We are thrilled to announce that Sandglaz Infinity is now in public beta. Signing up to Sandglaz will give you direct access to Infinity. Even better, it is free during beta.

We appreciate all the awesome feedback we got from all our users. You rock!

Looking back

Sandglaz was inspired by Eisenhower’s matrix, a concept I came across years ago during a business course I was taking at university. I used an excel spreadsheet to apply it to organising my school work. Unfortunately, it didn’t last long—it was too cumbersome to maintain on a spreadsheet.

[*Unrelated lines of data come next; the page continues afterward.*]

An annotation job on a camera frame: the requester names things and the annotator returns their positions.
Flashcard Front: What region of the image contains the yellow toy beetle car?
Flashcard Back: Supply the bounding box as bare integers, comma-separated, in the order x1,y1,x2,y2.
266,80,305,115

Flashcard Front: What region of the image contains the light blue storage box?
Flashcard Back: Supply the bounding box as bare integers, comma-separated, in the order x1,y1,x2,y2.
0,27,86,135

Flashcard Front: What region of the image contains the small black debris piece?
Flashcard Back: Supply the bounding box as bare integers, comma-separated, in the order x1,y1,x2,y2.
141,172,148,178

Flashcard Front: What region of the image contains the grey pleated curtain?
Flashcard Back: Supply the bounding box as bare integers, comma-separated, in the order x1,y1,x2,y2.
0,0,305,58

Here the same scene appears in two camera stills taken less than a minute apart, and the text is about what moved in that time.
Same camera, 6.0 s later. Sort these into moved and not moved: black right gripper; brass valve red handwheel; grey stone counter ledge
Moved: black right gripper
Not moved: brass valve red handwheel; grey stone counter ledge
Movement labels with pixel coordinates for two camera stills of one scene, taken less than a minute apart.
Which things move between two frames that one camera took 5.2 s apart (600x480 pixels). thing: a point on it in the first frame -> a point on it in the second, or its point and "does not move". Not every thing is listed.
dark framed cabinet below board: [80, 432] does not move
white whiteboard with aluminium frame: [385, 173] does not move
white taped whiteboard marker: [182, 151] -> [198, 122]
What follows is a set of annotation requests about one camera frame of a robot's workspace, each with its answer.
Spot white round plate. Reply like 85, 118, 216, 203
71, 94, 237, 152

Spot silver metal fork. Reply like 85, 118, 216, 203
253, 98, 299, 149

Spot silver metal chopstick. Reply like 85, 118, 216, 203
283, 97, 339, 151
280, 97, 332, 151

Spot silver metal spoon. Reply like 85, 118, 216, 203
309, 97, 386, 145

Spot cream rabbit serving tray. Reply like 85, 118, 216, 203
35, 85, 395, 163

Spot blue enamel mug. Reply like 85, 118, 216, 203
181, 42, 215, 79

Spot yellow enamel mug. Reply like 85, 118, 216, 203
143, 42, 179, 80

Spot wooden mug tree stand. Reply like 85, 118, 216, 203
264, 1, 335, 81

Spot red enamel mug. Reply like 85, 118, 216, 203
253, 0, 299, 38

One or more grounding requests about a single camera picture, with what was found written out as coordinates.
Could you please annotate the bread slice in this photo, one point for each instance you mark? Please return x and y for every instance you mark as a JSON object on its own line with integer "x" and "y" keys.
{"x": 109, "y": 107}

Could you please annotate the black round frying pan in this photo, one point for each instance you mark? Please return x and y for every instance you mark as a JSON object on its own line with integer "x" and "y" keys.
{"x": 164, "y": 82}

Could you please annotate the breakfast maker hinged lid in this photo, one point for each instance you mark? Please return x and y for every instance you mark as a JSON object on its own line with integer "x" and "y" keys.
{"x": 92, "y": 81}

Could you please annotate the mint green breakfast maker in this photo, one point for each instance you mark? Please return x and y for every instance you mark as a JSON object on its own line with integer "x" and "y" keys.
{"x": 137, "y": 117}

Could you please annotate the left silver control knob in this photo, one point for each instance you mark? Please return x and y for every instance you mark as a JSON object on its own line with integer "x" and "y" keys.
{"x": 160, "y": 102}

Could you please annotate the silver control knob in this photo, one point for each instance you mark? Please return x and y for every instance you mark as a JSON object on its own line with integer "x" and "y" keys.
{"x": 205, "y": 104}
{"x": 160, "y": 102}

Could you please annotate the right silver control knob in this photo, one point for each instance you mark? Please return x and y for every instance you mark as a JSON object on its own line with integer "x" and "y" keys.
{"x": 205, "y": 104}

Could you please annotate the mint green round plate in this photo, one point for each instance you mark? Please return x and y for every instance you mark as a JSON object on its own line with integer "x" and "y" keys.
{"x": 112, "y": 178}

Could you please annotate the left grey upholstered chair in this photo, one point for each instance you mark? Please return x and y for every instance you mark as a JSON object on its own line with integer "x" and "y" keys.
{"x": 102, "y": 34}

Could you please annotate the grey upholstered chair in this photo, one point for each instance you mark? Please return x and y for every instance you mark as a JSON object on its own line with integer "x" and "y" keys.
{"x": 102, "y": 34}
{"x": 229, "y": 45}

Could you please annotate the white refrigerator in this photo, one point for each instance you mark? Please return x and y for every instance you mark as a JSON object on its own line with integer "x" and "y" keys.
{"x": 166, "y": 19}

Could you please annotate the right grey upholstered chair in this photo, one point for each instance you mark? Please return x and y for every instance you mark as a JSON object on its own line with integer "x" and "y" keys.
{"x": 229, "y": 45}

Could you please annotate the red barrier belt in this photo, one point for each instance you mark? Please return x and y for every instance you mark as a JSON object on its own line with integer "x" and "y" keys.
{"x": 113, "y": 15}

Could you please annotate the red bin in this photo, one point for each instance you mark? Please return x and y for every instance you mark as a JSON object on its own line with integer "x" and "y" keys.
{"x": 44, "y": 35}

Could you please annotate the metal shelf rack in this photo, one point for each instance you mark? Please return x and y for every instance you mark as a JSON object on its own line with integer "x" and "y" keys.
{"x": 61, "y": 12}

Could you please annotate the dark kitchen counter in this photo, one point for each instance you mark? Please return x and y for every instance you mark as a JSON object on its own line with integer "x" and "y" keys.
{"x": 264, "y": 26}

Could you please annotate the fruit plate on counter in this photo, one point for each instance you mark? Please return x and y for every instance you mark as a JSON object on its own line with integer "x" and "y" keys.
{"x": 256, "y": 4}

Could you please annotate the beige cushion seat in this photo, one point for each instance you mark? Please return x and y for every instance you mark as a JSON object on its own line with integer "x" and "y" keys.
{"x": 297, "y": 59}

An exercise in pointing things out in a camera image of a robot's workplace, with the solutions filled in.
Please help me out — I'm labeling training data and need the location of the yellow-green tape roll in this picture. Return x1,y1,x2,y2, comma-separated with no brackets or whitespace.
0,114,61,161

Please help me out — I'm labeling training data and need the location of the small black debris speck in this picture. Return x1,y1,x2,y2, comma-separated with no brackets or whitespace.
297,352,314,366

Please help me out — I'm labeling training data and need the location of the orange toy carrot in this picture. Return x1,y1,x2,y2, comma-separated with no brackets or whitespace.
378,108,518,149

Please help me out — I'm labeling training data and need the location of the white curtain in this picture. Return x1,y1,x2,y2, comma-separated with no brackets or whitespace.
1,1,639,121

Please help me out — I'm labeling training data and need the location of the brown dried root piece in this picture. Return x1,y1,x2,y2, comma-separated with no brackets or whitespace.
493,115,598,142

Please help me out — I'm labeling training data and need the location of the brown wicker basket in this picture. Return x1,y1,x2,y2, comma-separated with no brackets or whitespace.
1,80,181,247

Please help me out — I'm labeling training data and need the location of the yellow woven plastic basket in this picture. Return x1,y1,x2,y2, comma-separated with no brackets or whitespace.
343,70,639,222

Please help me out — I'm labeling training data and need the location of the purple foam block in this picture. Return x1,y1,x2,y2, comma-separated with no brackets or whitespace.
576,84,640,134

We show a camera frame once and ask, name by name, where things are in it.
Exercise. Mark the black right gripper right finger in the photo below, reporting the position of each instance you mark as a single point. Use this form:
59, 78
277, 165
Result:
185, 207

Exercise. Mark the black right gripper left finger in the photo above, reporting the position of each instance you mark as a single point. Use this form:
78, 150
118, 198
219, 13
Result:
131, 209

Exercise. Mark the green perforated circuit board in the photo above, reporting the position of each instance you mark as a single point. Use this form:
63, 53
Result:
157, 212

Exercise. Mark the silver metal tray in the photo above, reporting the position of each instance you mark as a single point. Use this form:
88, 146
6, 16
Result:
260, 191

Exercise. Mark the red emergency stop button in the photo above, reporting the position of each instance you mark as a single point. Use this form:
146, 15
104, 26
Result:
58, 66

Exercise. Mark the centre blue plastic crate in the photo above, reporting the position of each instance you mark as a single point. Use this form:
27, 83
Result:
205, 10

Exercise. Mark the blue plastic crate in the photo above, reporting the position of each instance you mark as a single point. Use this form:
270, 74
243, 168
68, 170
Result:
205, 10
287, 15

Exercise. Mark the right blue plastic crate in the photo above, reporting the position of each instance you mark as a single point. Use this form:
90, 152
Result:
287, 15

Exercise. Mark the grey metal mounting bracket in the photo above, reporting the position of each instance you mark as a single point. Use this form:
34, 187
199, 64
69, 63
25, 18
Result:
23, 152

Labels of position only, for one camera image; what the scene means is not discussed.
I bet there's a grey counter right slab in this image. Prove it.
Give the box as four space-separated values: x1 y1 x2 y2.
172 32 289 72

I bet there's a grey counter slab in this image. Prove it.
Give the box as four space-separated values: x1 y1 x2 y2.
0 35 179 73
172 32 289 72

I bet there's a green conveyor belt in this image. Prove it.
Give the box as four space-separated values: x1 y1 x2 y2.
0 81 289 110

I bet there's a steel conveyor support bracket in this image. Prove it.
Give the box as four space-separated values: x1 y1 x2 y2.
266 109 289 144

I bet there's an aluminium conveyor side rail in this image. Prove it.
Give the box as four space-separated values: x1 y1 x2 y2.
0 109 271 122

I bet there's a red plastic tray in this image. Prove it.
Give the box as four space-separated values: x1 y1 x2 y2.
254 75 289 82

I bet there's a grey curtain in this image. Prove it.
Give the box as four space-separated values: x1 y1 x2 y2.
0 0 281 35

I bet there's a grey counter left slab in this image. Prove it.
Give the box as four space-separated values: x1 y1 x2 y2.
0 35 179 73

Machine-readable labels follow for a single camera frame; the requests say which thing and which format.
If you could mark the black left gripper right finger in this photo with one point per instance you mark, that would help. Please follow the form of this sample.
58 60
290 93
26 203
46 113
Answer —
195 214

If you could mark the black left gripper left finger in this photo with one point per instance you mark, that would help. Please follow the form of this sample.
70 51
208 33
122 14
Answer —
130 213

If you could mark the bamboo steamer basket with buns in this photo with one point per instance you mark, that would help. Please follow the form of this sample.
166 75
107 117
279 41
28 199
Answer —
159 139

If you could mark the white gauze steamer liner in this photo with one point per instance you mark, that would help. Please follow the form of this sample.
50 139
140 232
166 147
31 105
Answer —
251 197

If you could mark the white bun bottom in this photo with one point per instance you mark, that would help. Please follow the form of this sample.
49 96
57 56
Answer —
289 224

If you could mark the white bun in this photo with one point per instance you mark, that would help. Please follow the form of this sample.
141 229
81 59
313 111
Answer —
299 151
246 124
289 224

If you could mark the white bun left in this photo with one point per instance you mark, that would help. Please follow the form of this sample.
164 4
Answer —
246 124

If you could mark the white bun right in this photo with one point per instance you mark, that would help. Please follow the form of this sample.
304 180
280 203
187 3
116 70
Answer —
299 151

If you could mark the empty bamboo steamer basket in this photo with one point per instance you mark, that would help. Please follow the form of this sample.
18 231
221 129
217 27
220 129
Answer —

Years later, I kept on thinking about the usefulness of this concept, and its application to my work and personal life. I was managing a team at CIBC, and I was constantly searching for a simple web app I can use to share tasks with my team. Meanwhile, Nada was working as a Software Engineer and had strong opinions on how applying Eisenhower’s matrix to software development makes or breaks a product. She believes that if you have a successful product, you must have spent more time in the non-urgent/Important quadrant designing an elegant solid architecture and less time in the urgent/important quadrant firefighting with patches and broken code—whether you did it intentionally or unintentionally.

urgent-imporant matrix

In addition to the Eisenhower concept, we both understood how critical the user experience is to the success of a product. These two ingredients are the origins of Sandglaz. Few months later we combined our efforts and started our journey. Since then, every discussion we had revolved around offering the most intuitive experience to the user. We focused on minimizing the number of clicks and keystrokes a user needs to do. It resulted in the drag & drop and the free-form task entry interface we have—the features most liked by our users.

We launched the private beta of Sandglaz Free in January, and went to public beta in April. Throughout it all we were using Sandglaz itself to plan our work. The beauty of it is that we can experience any usability pains before anyone else does. We are also obsessed with our productivity and efficiency, so any limitation we feel when using our own product turns into a creative process of brainstorming the most elegant solutions to it.

We are strong believers in iterative development and continuous improvement philosophies. Instead of assuming that humans can plan perfectly and behave perfectly, these philosophies embrace our limitations to help us work better and become better people.

In designing Infinity, we were embracing these ideals. We created a very flexible back-end and our biggest challenge was to expose it in the simplest, most intuitive way. We spent countless hours brainstorming and sketching UI designs for Infinity.

The result is a marriage of calenders and to do lists. Infinity allows you to break down your long list of tasks into manageable chunks. It allows you to think of your immediate priorities and at the same time plan towards your long-term vision. It embraces our imperfect nature by allowing us to plan in adjustable milestones.

e.g.

this week next week Later
< >

When first looking at it, the interface is a simple 3 column grid showing an overview of your project. On closer inspection, you notice the first two columns represent your current and next milestones, and you can scroll back and forth in time. The last column is an aggregation of all future tasks. As you explore further, you start changing your milestone dates, moving tasks between milestones and discovering Sandglaz’s task auto-management abilities. Sandglaz Infinity takes ideas that are considered for enterpises and simplifies them to be more useful, more pleasurable and more efficient.

After the launch of the private beta of Infinity in Sept, we continued to improve the concept, we also added tagging and delegation without increasing the complexity.

Today, Infinity is out. We will continue to improve on it, we will continue to iterate, and we will continue to bring the simplest and easiest tools to you. This is our promise.